Robin Mackay, Armen Avanessian (eds.), #Accelerate: The Accelerationist Reader (2014)

26 June 2016, dusan

Accelerationism is the name of a contemporary political heresy: the insistence that the only radical political response to capitalism is not to protest, disrupt, critique, or détourne it, but to accelerate and exacerbate its uprooting, alienating, decoding, abstractive tendencies.

#Accelerate presents a genealogy of accelerationism, tracking the impulse through 90s UK darkside cyberculture and the theory-fictions of Nick Land, Sadie Plant, Iain Grant, and CCRU, across the cultural underground of the 80s (rave, acid house, SF cinema) and back to its sources in delirious post-68 ferment, in texts whose searing nihilistic jouissance would later be disavowed by their authors and the marxist and academic establishment alike.

On either side of this central sequence, the book includes texts by Marx that call attention to his own ‘Prometheanism’, and key works from recent years document the recent extraordinary emergence of new accelerationisms steeled against the onslaughts of neoliberal capitalist realism, and retooled for the twenty-first century.

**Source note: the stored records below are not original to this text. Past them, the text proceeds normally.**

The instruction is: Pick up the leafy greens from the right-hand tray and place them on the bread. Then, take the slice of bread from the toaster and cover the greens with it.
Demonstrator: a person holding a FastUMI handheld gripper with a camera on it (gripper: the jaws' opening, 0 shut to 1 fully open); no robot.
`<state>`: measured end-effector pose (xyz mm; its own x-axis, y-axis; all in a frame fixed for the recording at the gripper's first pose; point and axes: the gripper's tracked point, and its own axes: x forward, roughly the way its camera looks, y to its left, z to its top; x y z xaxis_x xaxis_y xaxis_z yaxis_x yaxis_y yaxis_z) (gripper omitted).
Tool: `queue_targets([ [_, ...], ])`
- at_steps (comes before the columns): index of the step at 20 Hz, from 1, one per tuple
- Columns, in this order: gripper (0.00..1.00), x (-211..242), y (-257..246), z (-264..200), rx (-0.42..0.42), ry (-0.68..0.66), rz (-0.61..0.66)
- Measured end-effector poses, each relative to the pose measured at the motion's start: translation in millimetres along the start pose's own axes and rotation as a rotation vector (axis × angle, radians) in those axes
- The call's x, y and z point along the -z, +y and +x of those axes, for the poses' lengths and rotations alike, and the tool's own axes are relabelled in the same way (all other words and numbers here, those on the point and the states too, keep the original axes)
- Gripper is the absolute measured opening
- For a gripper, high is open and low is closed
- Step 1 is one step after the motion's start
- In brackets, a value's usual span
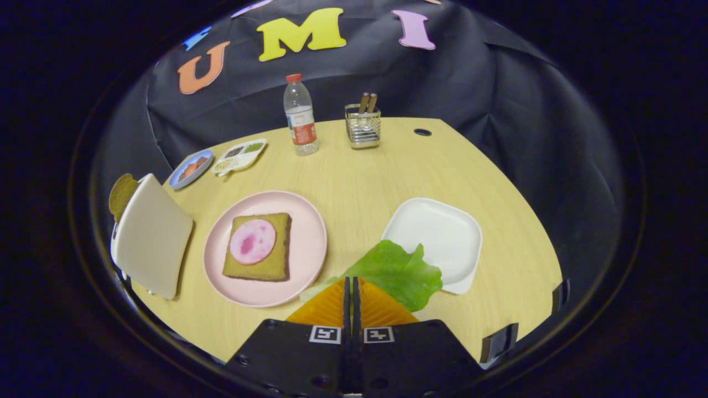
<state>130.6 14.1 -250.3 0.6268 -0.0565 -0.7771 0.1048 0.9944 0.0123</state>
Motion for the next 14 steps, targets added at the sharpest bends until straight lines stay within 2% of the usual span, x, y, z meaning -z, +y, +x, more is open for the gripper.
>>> queue_targets([
  [7, 0.0, -31.7, 18.4, -26.2, -0.012, -0.074, -0.014],
  [14, 0.0, -72.4, 64.2, -30.6, -0.049, -0.137, -0.024],
])
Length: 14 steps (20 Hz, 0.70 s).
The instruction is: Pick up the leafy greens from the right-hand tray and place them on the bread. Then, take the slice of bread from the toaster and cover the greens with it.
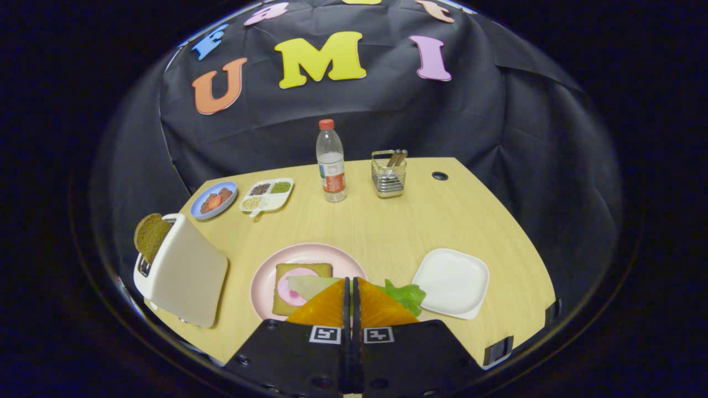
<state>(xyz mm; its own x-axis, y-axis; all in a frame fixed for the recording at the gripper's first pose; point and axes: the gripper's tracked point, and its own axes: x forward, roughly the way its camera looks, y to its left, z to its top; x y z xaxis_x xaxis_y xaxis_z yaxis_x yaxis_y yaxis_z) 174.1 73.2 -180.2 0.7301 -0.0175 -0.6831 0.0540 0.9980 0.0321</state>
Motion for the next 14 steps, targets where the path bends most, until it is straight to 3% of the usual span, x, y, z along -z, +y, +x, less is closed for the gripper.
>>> queue_targets([
  [6, 0.0, -8.0, 54.6, 29.7, -0.056, -0.003, -0.017],
  [14, 0.0, 40.1, 94.4, 56.8, -0.115, 0.089, -0.041],
])
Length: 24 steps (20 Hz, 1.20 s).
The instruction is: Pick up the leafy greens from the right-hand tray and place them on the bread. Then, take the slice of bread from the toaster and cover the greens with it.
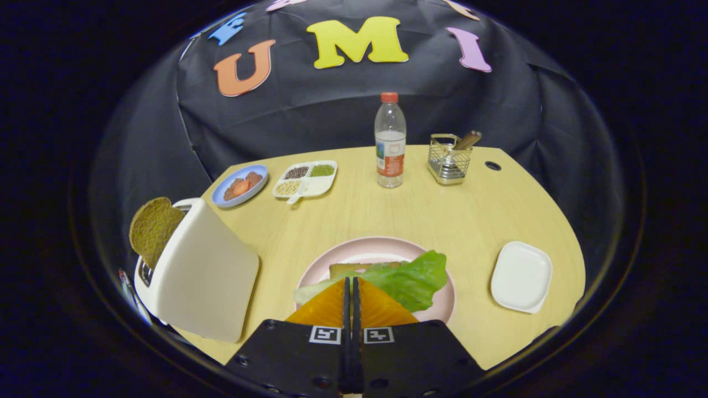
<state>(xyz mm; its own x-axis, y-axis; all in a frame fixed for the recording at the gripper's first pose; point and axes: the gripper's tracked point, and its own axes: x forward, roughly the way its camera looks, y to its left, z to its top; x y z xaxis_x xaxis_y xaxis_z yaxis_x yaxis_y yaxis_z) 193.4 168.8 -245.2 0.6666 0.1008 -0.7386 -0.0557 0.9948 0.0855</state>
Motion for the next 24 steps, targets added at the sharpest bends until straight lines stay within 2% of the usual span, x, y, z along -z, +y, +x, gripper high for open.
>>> queue_targets([
  [7, 0.01, 29.1, 7.3, 18.1, -0.004, 0.056, -0.003],
  [10, 0.09, 33.5, 1.6, 22.3, 0.016, 0.053, -0.007],
  [15, 0.31, 20.8, 1.7, 0.5, 0.014, -0.01, -0.013],
  [18, 0.71, 2.4, 10.1, -35.6, 0.035, -0.095, -0.043],
  [21, 0.99, -18.1, 29.3, -73.2, 0.033, -0.191, -0.075],
  [24, 0.97, -38.1, 53.9, -110.9, 0.019, -0.276, -0.088],
])
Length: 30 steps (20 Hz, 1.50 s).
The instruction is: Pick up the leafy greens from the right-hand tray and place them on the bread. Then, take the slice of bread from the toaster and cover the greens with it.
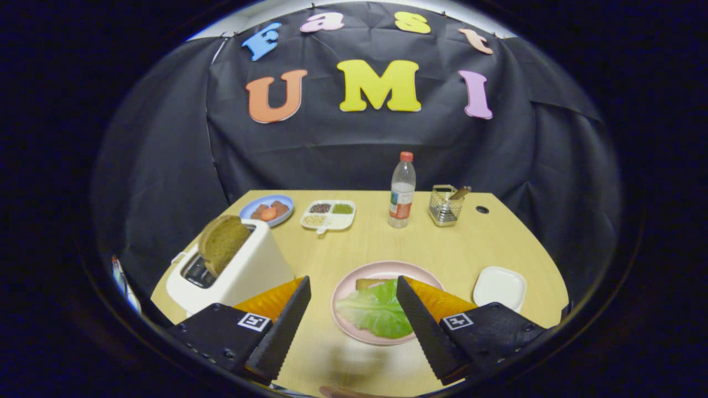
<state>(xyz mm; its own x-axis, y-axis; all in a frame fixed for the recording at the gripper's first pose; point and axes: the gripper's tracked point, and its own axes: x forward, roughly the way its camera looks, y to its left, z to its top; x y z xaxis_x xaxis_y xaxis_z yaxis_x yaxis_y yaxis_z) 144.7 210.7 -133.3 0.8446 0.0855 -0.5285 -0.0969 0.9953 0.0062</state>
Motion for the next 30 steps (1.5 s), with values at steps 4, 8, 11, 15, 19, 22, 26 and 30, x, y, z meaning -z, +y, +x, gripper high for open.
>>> queue_targets([
  [4, 0.97, -29.2, 33.8, -27.9, -0.051, -0.063, 0.0],
  [8, 0.97, -45.6, 73.0, -29.3, -0.087, -0.074, -0.009],
  [11, 0.97, -54.6, 98.3, -19.7, -0.079, -0.087, -0.034],
  [15, 0.97, -42.4, 139.6, 11.6, -0.114, -0.026, -0.07],
  [19, 0.97, -30.6, 163.7, 46.2, -0.128, 0.033, -0.045],
  [22, 0.81, -19.8, 174.8, 65.1, -0.136, 0.085, -0.044],
  [26, 0.38, -18.7, 175.7, 63.8, -0.099, 0.102, -0.066],
  [30, 0.11, -26.8, 175.6, 52.0, -0.092, 0.08, -0.065],
])
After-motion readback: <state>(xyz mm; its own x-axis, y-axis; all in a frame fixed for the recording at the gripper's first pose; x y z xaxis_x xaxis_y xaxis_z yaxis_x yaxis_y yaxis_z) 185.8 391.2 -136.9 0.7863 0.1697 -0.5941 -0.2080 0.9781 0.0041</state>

At the forefront of the energetic contemporary debate around this disputed, problematic term, #Accelerate activates a historical conversation about futurality, technology, politics, enjoyment and capital. This is a legacy shot through with contradictions, yet urgently galvanized today by the poverty of ‘reasonable’ contemporary political alternatives.”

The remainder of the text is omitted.